Рассказ о путешествии на Валаам формально не может быть отнесен к главнейшим произведениям Зайцева. Несомненно однако, что это одна из тех книг, в которых есть к нему «ключ»», одна из книг наиболее для него показательных. По самому характеру своего слога, по ритму своего творчества, Зайцев в описании далекого, уединенного северного монастыря оказался в сфере, его вдохновляющей. Никто другой не нашел бы таких слов, таких эпитетов, создающих иллюзию, будто окружает человека не живой, крепкий суетный мир, а какой-то легчайший туман, вот-вот готовый рассеяться. В других своих книгах Зайцев, скрепя сердце, заставляет себя быть участником или по крайней мере наблюдателем обыкновенной повседневной житейской суеты. Здесь он весь в ожиданиях, в предчувствиях, и даже самая жизнь для него – лишь пересадочная станция, на которой бессмысленно, а главное, скучно было бы задерживаться. Замечательно, что «Валаам» значительно глубже и цельнее афонских записок Зайцева, – хотя мог бы, казалось бы, вдохновить его и Афон.
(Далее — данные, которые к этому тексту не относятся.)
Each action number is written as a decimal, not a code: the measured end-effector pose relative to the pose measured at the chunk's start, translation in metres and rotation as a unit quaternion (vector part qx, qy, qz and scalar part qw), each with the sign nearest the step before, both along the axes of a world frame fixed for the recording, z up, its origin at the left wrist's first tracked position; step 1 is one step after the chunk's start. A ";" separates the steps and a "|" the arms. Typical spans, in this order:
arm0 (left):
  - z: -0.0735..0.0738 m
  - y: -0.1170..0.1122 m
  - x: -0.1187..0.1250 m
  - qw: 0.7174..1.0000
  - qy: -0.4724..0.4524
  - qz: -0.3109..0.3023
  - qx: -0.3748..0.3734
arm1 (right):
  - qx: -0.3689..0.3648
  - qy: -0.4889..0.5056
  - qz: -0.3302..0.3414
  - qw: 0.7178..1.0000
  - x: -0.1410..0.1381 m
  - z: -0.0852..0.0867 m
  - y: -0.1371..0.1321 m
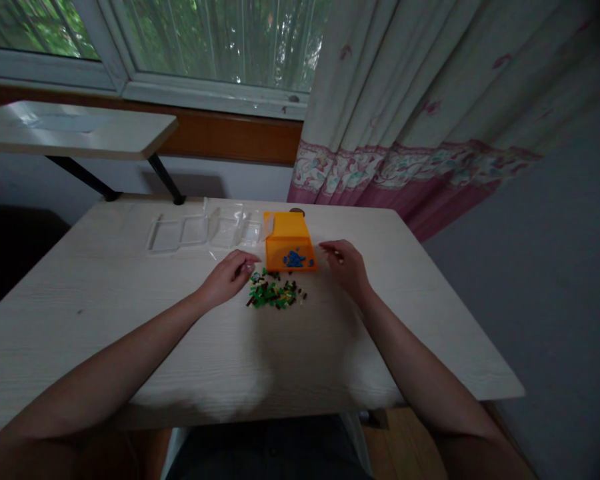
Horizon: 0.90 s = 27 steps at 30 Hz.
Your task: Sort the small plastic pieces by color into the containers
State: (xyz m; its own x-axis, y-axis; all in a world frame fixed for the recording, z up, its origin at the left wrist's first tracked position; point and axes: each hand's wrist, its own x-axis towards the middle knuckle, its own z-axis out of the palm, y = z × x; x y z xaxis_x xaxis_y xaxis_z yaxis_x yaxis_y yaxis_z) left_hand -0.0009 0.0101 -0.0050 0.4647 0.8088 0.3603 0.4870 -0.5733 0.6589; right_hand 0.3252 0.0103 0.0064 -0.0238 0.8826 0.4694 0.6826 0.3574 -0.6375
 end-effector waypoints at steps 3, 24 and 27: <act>-0.002 0.002 0.001 1.000 0.005 -0.009 0.004 | -0.140 0.038 -0.053 0.988 0.010 -0.005 0.027; -0.013 0.006 0.019 0.990 0.136 0.024 0.038 | -0.276 0.157 -0.003 0.948 -0.001 -0.008 0.085; -0.013 0.005 0.019 0.991 0.126 0.025 0.039 | -0.225 0.180 -0.011 0.958 0.008 -0.016 0.077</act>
State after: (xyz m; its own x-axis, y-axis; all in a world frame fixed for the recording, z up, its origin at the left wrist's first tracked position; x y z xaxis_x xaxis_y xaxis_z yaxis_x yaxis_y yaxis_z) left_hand 0.0182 0.0154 -0.0183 0.5076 0.8075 0.3006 0.6601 -0.5886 0.4667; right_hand 0.3337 0.0872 -0.0093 0.0884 0.9960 0.0154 0.3946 -0.0208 -0.9186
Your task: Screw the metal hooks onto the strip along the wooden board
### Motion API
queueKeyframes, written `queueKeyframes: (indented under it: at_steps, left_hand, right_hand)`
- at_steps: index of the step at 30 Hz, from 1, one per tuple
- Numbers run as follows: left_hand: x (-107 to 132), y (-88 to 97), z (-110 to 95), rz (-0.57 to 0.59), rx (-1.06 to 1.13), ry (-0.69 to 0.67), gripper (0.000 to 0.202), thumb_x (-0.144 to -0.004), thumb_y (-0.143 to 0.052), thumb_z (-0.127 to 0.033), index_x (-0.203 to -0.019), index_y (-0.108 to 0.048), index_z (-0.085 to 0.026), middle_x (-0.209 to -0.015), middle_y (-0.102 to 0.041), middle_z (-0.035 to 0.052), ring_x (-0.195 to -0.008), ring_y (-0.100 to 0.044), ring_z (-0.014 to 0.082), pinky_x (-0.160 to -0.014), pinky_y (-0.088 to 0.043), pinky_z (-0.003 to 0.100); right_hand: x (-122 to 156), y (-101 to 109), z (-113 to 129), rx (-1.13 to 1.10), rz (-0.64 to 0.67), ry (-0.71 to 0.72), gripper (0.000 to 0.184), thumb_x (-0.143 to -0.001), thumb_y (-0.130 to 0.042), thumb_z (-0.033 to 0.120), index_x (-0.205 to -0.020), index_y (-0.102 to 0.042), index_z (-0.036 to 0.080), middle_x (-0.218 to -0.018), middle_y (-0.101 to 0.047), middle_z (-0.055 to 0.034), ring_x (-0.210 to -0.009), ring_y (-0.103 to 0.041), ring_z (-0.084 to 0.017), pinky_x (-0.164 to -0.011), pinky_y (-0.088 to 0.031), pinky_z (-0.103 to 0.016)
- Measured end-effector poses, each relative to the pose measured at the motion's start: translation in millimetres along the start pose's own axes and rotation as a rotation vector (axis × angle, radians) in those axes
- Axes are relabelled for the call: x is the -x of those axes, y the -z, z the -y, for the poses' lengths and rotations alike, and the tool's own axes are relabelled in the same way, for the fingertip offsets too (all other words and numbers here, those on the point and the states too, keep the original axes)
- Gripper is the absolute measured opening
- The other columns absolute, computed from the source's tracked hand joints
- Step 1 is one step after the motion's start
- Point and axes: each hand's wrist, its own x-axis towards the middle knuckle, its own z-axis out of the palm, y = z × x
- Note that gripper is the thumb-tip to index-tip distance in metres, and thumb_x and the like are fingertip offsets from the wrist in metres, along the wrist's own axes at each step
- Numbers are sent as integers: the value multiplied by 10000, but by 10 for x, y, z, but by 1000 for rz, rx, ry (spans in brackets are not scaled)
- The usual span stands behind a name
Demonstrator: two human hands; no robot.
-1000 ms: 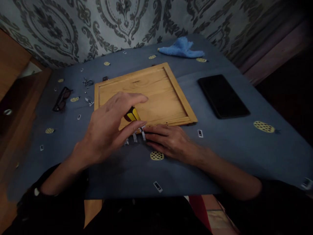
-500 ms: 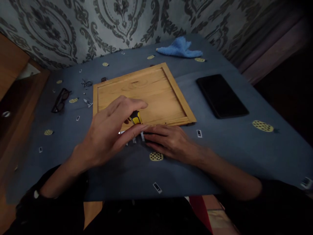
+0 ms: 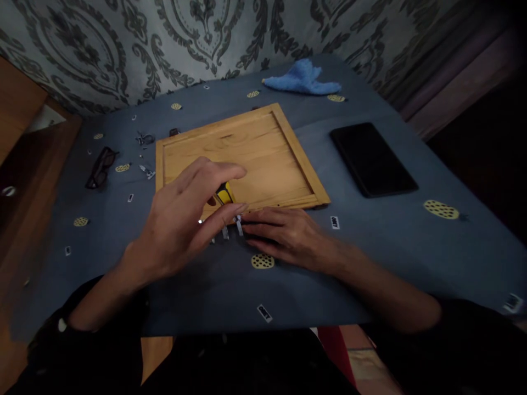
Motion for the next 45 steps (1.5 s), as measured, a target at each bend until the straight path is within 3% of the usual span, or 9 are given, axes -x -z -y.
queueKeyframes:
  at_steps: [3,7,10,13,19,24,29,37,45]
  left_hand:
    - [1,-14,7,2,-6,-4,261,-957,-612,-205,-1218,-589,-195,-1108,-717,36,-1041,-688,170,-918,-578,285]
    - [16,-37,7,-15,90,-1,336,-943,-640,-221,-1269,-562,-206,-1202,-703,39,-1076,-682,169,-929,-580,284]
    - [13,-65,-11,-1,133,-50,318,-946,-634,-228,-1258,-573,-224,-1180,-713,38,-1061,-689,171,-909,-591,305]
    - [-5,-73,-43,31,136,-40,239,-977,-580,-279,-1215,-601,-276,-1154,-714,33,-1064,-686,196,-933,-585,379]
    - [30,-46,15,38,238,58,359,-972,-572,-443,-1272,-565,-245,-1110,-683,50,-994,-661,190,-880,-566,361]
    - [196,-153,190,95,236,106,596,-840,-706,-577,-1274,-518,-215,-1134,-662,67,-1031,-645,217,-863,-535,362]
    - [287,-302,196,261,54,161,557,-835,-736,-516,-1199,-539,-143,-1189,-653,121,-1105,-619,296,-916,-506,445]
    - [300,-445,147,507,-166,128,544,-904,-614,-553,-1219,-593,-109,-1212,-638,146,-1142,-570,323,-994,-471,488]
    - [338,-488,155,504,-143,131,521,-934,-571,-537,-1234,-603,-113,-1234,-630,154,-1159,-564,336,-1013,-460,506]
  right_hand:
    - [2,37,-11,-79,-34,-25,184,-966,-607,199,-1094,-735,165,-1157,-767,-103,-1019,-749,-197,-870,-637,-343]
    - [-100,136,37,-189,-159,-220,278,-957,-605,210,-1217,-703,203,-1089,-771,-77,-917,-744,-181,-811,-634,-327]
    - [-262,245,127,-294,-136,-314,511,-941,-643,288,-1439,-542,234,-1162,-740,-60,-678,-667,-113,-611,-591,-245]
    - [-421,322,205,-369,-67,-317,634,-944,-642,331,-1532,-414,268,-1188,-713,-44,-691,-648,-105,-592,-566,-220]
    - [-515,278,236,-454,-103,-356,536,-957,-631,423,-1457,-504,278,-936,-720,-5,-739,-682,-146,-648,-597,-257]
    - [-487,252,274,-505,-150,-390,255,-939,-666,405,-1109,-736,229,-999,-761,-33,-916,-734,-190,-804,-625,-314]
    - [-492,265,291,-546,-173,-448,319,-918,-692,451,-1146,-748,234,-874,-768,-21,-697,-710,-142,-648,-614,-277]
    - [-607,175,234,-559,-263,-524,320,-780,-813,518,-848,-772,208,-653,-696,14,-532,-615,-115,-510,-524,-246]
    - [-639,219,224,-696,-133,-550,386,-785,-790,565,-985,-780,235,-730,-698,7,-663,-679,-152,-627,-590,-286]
Не пришел ли Зайцеву на помощь север? Хотя отшельничество и возникло под знойным полуденным солнцем, в наши-то дни, после всех исторический превращений, им испытанных, трудно связать с южной пестротой и роскошью природы. Противоречие слишком разительно. Если вокруг все сверкает и сияет, если все говорит о неистощимой земной мощи, то какие же тут вздохи, какая «бренность»! Южные обители должны, вероятно, быть местом ужасающих, безмолвных духовных битв, и вся летопись их должна быть отмечена трагизмом. Что делать в них Зайцеву, художнику-созерцателю, менее всего трагическому? То ли дело – остров на Ладожском озере, с «невеселыми предвечериями севера», о которых так хорошо рассказывает путешественник-богомолец, с коротким и хрупким летом, с бесконечными зимами и ночами! Природа тут укрепляет человека в его аскетическом лиризме, поддерживает его, а не искушает. Монахи спят в гробу, чтобы не забывать о смерти. На Афоне, у берегов синего теплого моря, вероятно, труднее лечь в гроб, чем на Валааме, где снежный саван держится больше полугода, а острый пронзительный холодок порой даже в июле напоминает о его близости. Все на севере располагает человека к мыслям, от которых до «бренности» – рукой подать. У Зайцева природа, на поверхностный взгляд – лишь фон. Но в действительности она говорит у него о том же, чем озабочены иноки, и даже отвечает тайным помыслам автора.